If there is anything that the Year of 2022 has taught me, it is that life, or our existence, is fundamentally impermanent and that we need to create for ourselves our own metaphorical ‘ark’.  By this I suggest a body of spiritual truths and/or a spiritual doctrine to help us ride the waves of misrepresentation, false information, negativity and fantastical theories.  Reality has a spiritual foundation and COVID, in holding a mirror to our mortality, has highlighted how important it is to build something spiritually permanent for ourselves which will transcend this flood.

What is real?  What is true?  What body of doctrine can help us understand why we were born and what happens to us on the other side of death?

Discovering the answers to those questions is the journey the seeker after truth takes.  It requires courage, perseverance, unwavering effort, and a sense of discontentment.  Sometimes one finds others along the way, but my experience has been that the journey is for the most part a solitary one.  I’ve always found that it is in solitude that I can hear what I’m meant to hear, that I can see what I’m meant to see, and that gently, ever so gently, I find my way.

November 24, 2022 /

“To be a spectator of Reality is not enough. The awakened
subject is not merely to perceive transcendent life, but
to participate therein;  and for this, a drastic and
costly life-changing is required.”
Evelyn Underhill, Mysticism, 1995, p. 195

Evelyn Underhill (1875-1941) was an English mystical poet, author and Christian theologian.  In the 1995 edition of her book, Mysticism she wrote that when the self begins to stir or to question its’ existence, “… a change occurs in the individual, a change whereby that self turns from the unreal world of sense in which it is normally immersed, first to apprehend, then to unite itself with Absolute Reality” (p. 174).
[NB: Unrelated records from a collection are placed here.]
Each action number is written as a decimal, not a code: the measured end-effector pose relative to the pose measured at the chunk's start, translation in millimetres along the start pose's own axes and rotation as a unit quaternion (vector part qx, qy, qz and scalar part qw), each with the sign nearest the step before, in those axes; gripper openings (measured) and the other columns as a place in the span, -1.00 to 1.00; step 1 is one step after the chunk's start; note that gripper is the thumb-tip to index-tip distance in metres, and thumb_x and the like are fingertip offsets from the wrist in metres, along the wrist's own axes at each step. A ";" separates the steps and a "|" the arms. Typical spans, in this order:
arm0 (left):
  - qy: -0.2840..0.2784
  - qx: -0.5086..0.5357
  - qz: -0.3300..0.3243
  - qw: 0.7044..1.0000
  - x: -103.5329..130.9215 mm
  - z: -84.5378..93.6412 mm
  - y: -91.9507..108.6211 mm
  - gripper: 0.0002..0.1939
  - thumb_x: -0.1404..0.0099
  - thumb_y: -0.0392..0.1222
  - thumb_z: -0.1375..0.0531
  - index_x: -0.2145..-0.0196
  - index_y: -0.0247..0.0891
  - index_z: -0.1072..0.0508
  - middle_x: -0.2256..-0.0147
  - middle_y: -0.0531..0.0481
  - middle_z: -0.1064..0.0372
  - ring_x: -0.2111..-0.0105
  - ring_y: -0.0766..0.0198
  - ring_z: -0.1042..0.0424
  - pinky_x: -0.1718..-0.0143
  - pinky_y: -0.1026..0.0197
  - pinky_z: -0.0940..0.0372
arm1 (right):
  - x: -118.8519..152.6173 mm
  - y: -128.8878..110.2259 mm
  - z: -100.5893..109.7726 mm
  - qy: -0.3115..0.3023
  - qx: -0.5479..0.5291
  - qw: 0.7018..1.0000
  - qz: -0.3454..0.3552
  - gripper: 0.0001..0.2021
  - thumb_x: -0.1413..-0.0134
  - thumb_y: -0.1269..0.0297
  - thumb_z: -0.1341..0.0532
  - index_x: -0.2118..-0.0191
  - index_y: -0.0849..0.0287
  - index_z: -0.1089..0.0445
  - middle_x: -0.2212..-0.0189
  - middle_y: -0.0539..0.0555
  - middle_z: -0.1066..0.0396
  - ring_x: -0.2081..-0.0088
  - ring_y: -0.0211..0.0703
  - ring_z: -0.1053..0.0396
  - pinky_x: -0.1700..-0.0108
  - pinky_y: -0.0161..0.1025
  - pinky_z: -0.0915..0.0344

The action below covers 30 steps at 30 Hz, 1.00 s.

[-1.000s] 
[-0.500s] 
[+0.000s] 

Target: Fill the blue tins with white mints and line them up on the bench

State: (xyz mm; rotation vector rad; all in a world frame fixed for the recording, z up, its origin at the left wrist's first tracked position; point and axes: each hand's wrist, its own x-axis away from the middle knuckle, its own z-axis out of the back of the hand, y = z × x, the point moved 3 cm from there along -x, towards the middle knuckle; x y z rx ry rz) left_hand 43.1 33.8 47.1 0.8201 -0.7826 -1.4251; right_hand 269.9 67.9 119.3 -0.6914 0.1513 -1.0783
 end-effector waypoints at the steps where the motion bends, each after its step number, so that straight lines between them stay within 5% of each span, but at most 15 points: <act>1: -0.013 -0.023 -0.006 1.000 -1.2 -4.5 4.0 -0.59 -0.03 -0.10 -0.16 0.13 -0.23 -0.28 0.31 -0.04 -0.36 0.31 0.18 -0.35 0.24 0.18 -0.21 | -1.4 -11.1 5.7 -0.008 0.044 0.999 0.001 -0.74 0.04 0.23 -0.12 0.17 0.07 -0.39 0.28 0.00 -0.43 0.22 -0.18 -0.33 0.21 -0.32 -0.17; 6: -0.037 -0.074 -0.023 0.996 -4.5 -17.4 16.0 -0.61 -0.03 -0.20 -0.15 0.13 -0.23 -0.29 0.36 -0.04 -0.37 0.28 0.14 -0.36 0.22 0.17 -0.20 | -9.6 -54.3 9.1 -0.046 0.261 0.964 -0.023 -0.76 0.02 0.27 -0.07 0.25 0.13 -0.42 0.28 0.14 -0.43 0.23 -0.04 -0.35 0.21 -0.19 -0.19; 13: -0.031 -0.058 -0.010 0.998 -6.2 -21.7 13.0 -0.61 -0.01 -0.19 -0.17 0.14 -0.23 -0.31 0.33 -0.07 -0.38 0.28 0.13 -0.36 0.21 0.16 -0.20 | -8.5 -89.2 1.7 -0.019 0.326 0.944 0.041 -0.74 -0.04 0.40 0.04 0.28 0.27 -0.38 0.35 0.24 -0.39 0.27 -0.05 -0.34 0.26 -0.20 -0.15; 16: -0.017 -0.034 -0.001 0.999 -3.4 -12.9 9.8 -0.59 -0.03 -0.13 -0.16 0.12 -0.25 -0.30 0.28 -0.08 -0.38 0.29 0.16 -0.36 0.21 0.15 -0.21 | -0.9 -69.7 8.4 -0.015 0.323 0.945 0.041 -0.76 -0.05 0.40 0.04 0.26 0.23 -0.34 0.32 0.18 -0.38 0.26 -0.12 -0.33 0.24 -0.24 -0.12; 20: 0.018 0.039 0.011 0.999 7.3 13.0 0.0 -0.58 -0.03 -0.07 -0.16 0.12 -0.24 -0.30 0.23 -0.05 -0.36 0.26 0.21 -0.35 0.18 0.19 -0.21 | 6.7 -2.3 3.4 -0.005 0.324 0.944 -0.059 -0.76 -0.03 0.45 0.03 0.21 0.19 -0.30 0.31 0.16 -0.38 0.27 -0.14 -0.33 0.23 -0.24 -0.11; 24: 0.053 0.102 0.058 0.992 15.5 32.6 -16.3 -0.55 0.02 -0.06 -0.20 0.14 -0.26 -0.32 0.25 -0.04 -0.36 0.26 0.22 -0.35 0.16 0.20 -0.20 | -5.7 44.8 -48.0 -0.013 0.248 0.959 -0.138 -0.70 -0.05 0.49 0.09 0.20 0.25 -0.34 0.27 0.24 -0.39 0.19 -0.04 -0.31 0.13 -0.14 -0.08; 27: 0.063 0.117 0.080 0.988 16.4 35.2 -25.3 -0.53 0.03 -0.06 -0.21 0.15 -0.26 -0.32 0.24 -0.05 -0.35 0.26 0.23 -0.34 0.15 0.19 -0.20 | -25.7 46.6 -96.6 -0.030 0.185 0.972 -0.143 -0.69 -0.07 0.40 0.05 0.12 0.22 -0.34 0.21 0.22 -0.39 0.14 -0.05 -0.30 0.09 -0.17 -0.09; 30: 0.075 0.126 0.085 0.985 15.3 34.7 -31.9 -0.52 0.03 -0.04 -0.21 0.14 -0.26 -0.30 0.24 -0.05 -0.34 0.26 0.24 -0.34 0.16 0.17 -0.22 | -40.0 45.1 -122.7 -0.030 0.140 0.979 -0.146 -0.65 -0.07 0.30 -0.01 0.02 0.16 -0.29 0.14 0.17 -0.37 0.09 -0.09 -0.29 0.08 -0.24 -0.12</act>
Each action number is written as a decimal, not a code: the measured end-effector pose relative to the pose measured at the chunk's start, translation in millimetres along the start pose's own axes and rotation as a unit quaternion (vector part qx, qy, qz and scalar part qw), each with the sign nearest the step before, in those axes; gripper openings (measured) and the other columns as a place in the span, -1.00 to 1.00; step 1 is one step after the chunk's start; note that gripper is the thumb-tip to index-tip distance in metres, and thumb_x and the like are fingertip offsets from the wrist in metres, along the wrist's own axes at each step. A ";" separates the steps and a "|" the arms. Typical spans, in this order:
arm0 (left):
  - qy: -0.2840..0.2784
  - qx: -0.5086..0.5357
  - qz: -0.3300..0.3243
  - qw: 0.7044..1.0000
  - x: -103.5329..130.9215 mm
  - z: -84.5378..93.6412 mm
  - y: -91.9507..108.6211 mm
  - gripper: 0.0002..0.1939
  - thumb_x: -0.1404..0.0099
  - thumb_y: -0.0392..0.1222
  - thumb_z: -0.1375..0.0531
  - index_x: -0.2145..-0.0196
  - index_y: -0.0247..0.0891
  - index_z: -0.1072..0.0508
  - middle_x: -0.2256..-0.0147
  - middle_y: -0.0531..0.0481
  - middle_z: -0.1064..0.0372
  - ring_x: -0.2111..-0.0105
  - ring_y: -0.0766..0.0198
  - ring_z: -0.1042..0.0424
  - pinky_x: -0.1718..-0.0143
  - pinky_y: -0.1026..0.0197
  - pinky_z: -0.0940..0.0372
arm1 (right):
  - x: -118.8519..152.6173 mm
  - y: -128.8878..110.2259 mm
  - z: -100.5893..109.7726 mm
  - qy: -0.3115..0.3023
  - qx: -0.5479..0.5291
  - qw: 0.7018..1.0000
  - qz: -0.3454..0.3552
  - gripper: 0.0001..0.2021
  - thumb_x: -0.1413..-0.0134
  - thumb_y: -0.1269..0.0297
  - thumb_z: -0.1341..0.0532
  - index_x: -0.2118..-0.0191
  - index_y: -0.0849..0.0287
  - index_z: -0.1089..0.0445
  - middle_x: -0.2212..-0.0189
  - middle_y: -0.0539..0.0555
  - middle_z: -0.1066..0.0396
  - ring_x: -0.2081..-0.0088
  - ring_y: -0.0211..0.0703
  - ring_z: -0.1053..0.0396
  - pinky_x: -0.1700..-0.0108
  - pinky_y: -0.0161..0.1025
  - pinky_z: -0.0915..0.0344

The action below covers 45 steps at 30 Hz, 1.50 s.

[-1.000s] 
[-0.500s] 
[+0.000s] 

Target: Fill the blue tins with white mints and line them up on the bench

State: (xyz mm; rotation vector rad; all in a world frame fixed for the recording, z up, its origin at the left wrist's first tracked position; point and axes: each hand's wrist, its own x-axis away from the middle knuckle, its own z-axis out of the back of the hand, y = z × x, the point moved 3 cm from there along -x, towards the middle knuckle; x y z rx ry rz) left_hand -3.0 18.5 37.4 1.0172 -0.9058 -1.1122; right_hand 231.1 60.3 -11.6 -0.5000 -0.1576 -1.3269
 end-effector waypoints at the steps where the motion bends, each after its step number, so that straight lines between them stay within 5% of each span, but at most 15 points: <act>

Because of the spiritual or other-worldly experiences which have populated my life since childhood (as they have the lives of others), I find a strong sense of resonance with Underhill’s words. In reflecting on those experiences which are as deeply etched in my mind as an adult as when I experienced them then, it seems to me that the self is the instrument through which the individual acquires a new understanding not only of the reality of its’ existence, but of the reality of life.

And if Underhill is correct, when the self stirs, when we know within ourselves (and in a way which cannot be denied or argued against) that our way of seeing and experiencing life is illusory, then it is one’s very existence which is challenged.  Suddenly everything is different, and those things which were once meaningful and fulfilling are now no longer so.  And this happens because they have been replaced with new meaning and a new way of being in the world.

Underhill  put it quite simply, stating “We see a sham world because we live a sham life.  We do not know ourselves …  hence attribute wrong values to [their] suggestions and declarations concerning our relation to the external world” (1995, p. 199).  Importantly, Underhill also highlights something else, which is that the mystical adventure, regardless of form, must begin with change of attitude.  This mental shift is crucial, especially because true self-change can only be initiated by the individual themselves.

How does this change in attitude come about?  What is it that compels one person to question and contemplate the nature of their existence while for another, the thought or impulse never arises?  Why is one person born with the flames of future burning questions already pressing upon them, while for others  such things manifest not?  Perhaps change in attitude has its birth in a sense of inner dissatisfaction, or perhaps it springs from the feeling that there is simply more to life, that ‘life’ has hidden depths which gently beckon to be known.  Then again, maybe the answer to the question of ‘why?’ isn’t important, maybe just the fact that we awake to the realisation is enough.